Ferrari 250GTE Floorpan Repairs

This past Summer, a Ferrari 250GTE owner dropped off his car at The Panel Shop in Stratford CT for some floor pan work.

This car has been owned by the same owner since the late 70s, and has amassed quite a bit of memories for the owner and his wife. The car has a lot of original details, so it has managed to survive through the years without losing parts.

The interior was replaced a decade or so ago, but has the incorrect carpets.

The reason the car was brought to Mark was because after a new exhaust was installed, the clearances seemed off. The previous repairs to the floorpan done before the owner bought the car in the 70s brought the level of the floor too low for the exhaust to fit and it was time to take a closer look.

After Mark removed a crudely welded bottom layer of floorpan, he was shocked at what he found. The previous shop braced pieces of angle iron and flat bar stock between the frame rails and what was left of the original rockers. Some pieces were barely welded to the substructure offering very little support.

Although the replacement steel was plenty strong to hold up the floor, it’s strength was negated by the way it was attached to the original structure. A lot of bracing was simply floating in mid air, supported by the sheetmetal that it was supposed to hold up!

The original Ferrari rockers were somewhat corroded but the inner dimple dyed panel was still there and may be saved. Look at how the I-beam shaped piece on the right side of the picture was simply jammed into the place with very little support from the original structure.

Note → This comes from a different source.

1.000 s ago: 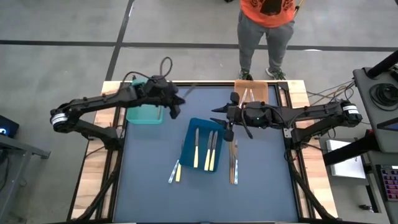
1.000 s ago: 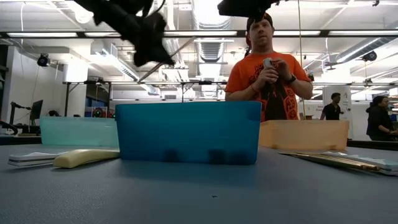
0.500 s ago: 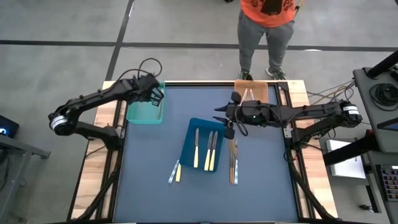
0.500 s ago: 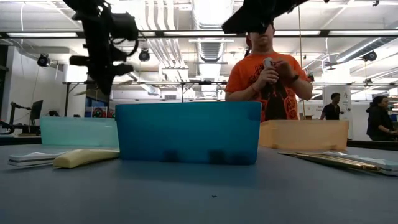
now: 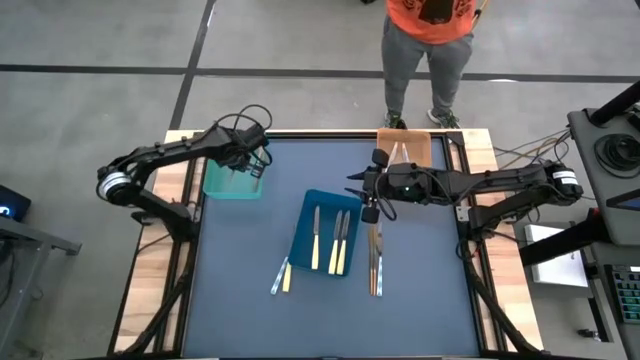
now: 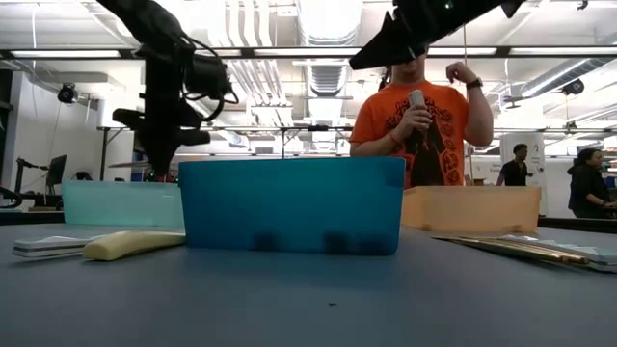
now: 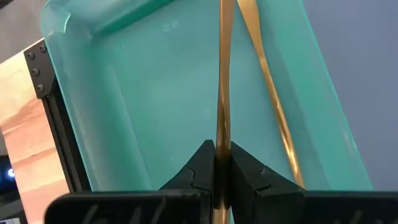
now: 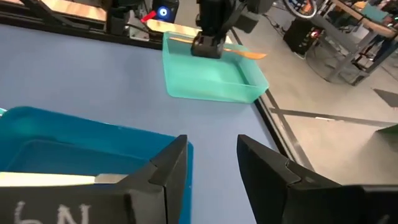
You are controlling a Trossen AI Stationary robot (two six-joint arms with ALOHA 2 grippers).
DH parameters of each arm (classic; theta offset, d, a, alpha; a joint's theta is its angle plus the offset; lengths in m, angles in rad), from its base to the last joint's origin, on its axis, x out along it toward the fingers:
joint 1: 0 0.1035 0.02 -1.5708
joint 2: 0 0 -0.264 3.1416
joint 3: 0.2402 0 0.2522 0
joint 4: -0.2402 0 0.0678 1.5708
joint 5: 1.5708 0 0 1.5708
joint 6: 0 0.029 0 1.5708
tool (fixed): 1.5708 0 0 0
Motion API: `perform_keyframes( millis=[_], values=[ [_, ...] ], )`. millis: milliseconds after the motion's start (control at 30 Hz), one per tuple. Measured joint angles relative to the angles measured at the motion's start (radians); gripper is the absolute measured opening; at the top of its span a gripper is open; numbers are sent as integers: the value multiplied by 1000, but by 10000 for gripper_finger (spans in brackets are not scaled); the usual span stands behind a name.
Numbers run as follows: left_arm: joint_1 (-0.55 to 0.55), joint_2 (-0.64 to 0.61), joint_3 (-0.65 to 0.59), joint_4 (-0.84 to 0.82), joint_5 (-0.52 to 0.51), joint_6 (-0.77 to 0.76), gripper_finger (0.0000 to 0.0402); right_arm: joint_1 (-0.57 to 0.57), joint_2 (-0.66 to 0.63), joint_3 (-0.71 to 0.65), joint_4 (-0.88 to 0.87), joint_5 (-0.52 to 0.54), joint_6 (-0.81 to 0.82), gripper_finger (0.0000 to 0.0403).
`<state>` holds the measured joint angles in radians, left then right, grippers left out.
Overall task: Sort silverware by color (type)
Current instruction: Put the top right gold knife into the light blue bin
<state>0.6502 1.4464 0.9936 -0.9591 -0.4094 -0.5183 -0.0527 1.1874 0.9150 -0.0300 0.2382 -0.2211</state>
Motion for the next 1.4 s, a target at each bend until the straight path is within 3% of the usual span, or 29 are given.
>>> perform_keyframes(
  millis=[500, 633, 867, 1400],
  values=[
    [85, -8, -20, 106, 167, 143, 5, -43, -6, 0, -21, -1, -8, 130],
    [102, -24, -61, 128, 170, 143, 5, -42, -6, 0, -33, -1, -8, 132],
    [131, -101, -178, 310, 318, 146, 5, -46, -6, 0, -37, -1, -15, 126],
    [222, -116, -233, 362, 296, 91, 7, -53, -6, -1, -36, -1, -15, 132]
  ],
)
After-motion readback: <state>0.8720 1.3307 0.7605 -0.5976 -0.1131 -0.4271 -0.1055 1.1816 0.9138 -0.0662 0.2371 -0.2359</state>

The poor work continued on towards the back with little improvement to the effort.

The rust looks like it continued into some of the rear suspension structure and the previous shop tried to weld new metal to it. Hopefully when all this bad work is cut out, we will still have enough original structure to rebuild and reinforce.

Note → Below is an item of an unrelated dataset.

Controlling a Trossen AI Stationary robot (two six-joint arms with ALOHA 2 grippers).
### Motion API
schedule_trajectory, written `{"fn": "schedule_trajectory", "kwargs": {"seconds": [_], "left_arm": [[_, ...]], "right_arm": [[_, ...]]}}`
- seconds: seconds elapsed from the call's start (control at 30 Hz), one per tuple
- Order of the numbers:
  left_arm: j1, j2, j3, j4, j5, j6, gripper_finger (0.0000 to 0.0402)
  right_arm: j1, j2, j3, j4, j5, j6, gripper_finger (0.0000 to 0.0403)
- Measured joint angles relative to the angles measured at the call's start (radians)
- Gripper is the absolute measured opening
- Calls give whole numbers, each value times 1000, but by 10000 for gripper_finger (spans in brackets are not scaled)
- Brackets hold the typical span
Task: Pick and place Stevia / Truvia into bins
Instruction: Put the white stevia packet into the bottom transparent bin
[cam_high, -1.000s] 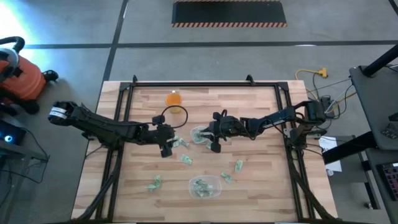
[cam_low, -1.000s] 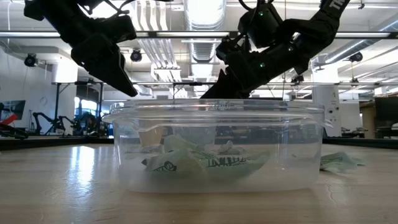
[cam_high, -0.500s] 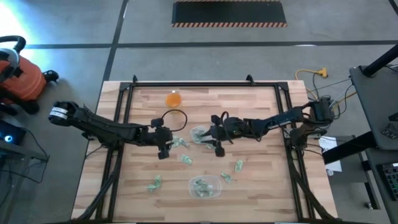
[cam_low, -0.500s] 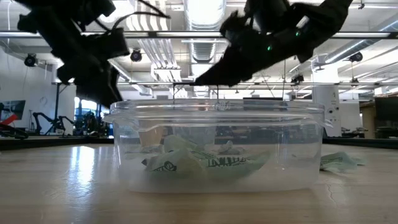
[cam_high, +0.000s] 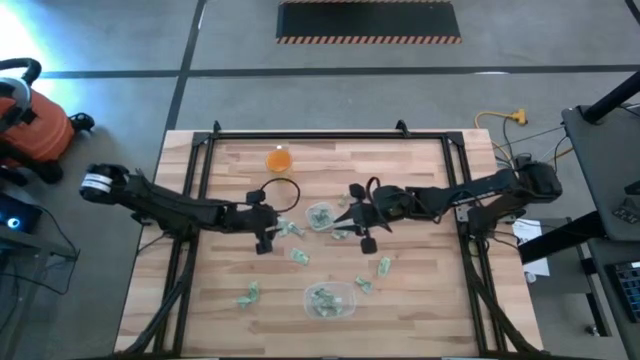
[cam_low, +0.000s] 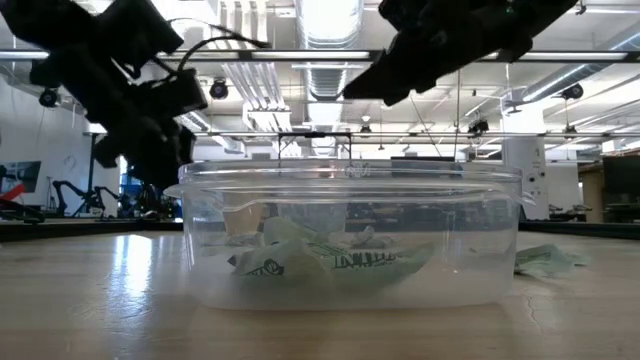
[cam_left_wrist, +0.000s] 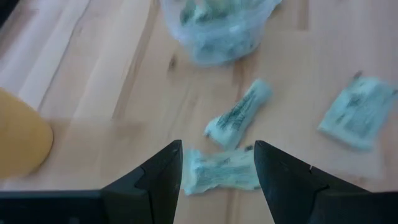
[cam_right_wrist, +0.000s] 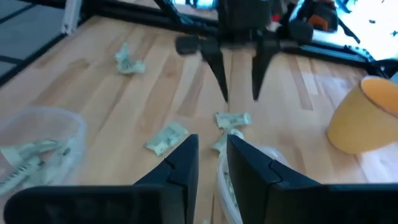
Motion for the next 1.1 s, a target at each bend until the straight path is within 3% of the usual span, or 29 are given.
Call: {"fn": "schedule_trajectory", "kwargs": {"seconds": [0.37, 0.7, 1.1], "left_arm": [[173, 17, -32, 22, 193, -13, 182], [245, 117, -26, 129, 330, 32, 183], [246, 233, -25, 171, 344, 29, 175]], "right_arm": [[19, -33, 0, -14, -3, 0, 74], [19, -20, -10, -32, -3, 20, 65], [19, -20, -11, -87, -3, 35, 63]]}}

This was probably the worst repair I’ve seen to a floor pan yet. I don’t have a problem with shops doing floor pan work where they get the original details wrong, like the bead rolled patterns or the dimple dyed panels, but these panels were barely safe! The Steel they chose to use for these repairs was a lot heavier than the original pieces, but the added weight didn’t add any strength to the original design. In fact, the way it was welded in place, it was probably weaker!